How Neural Networks hallucinate missing pixels for Image Inpainting. In this blog, we will discuss how this phenomenon of hallucination in neural networks can be utilized to perform the task of image inpainting.
When a human sees an object, certain neurons in our brain’s visual cortex light up with activity, but when we take hallucinogenic drugs, these drugs overwhelm our serotonin receptors and lead to the distorted visual perception of colours and shapes. Similarly, deep neural networks that are modelled on structures in our brain, stores data in huge tables of numeric coefficients, which defy direct human comprehension. But when these neural network’s activation is overstimulated (virtual drugs), we get phenomenons like neural dreams and neural hallucinations. Dreams are the mental conjectures that are produced by our brain when the perceptual apparatus shuts down, whereas hallucinations are produced when this perceptual apparatus becomes hyperactive. In this blog, we will discuss how this phenomenon of hallucination in neural networks can be utilized to perform the task of image inpainting.

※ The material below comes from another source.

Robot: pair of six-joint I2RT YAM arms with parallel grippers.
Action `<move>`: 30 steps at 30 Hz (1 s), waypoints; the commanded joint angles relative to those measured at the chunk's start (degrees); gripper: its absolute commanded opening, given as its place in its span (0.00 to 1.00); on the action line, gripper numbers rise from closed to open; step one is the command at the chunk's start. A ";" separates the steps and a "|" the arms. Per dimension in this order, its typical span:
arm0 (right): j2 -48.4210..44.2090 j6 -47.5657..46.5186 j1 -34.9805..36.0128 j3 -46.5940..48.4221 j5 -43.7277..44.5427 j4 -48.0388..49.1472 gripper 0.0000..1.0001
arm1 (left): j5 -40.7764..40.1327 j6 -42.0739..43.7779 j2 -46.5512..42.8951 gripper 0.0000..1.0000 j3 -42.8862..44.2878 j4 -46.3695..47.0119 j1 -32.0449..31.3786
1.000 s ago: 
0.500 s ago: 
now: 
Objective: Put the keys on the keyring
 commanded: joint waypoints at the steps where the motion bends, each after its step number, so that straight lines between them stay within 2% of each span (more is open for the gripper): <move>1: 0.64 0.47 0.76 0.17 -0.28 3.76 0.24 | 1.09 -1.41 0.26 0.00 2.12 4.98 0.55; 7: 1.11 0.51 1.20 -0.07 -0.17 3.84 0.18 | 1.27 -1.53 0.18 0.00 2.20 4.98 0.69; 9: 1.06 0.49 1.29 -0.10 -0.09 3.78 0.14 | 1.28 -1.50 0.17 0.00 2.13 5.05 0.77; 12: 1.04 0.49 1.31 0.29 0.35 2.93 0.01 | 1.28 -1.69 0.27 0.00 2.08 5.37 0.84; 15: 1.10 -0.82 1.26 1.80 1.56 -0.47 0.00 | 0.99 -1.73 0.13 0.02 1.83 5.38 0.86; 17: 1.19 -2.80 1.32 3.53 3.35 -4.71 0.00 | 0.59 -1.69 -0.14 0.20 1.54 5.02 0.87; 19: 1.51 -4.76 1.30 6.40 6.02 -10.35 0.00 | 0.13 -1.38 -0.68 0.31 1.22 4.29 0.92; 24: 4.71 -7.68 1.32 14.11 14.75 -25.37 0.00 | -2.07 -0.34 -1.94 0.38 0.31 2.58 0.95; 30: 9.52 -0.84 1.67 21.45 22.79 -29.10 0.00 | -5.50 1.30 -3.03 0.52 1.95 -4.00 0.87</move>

Image inpainting is the art of synthesizing alternative contents for the reconstruction of missing or deteriorated parts of an image such that the modification is semantically correct and visually realistic. Image inpainting has received significant attention from the computer vision and image processing community throughout the past years and led to key advances in the research and application field. Traditionally, inpainting is achieved either using examplar-based approaches that reconstruct one missing pixel/patch of a plausible hypothesis at a time, while maintaining the neighbourhood consistency, or diffusion-based approaches that propagate local semantic structures into the missing parts. However, irrespective of the employed method, the core challenge of image inpainting is to maintain a global semantic structure and generate realistic texture details for the unknown regions. The traditional approaches fail to achieve this global semantic structure and realistic textures when the size of the missing regions is large or high irregular. Therefore a component that can provide a plausible hallucination for the missing pixels is needed to tackle such inpainting problems. To design these hallucinative components, researchers generally choose deep neural networks to provide high-order models of natural images. There are a plethora of use cases that use image inpainting to retouch undesired regions, remove distracting objects or to complete occluded regions in images. It can also be extensively applied to tasks including video un-cropping, re-targeting, re-composition, rotation, and stitching.